* [Work required]:
The word "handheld" occurs in some of the lines below; copy each of those lines.

* [Collected data]:
=-=-=

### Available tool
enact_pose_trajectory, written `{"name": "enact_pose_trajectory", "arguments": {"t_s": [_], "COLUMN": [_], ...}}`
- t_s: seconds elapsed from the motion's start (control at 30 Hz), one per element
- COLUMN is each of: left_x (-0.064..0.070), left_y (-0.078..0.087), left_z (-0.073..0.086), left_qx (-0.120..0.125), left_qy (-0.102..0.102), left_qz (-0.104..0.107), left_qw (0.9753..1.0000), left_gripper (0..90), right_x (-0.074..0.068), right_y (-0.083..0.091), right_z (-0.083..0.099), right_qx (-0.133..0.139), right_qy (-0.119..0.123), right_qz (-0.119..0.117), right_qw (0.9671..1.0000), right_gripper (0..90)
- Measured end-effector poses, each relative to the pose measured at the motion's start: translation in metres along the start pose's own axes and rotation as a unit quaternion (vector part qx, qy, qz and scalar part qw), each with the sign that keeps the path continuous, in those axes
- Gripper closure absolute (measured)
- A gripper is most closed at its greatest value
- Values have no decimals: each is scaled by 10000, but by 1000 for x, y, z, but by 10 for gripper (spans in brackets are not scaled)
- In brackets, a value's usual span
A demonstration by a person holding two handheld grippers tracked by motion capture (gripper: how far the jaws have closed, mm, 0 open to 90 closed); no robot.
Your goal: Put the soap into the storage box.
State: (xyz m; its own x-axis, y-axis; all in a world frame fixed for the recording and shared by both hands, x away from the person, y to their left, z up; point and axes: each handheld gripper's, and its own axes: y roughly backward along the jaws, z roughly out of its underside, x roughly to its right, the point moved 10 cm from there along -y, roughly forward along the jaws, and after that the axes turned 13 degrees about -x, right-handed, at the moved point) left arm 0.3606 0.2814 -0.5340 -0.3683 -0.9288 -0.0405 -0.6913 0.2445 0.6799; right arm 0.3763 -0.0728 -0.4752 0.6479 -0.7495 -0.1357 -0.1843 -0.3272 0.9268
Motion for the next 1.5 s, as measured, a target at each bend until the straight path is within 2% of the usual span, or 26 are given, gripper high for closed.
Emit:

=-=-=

* [Response to this exercise]:
A demonstration by a person holding two handheld grippers tracked by motion capture (gripper: how far the jaws have closed, mm, 0 open to 90 closed); no robot.
State: (xyz m; its own x-axis, y-axis; all in a world frame fixed for the recording and shared by both hands, x away from the person, y to their left, z up; point and axes: each handheld gripper's, and its own axes: y roughly backward along the jaws, z roughly out of its underside, x roughly to its right, the point moved 10 cm from there along -y, roughly forward along the jaws, and after that the axes turned 13 degrees about -x, right-handed, at the moved point) left arm 0.3606 0.2814 -0.5340 -0.3683 -0.9288 -0.0405 -0.6913 0.2445 0.6799; right arm 0.3763 -0.0728 -0.4752 0.6479 -0.7495 -0.1357 -0.1843 -0.3272 0.9268

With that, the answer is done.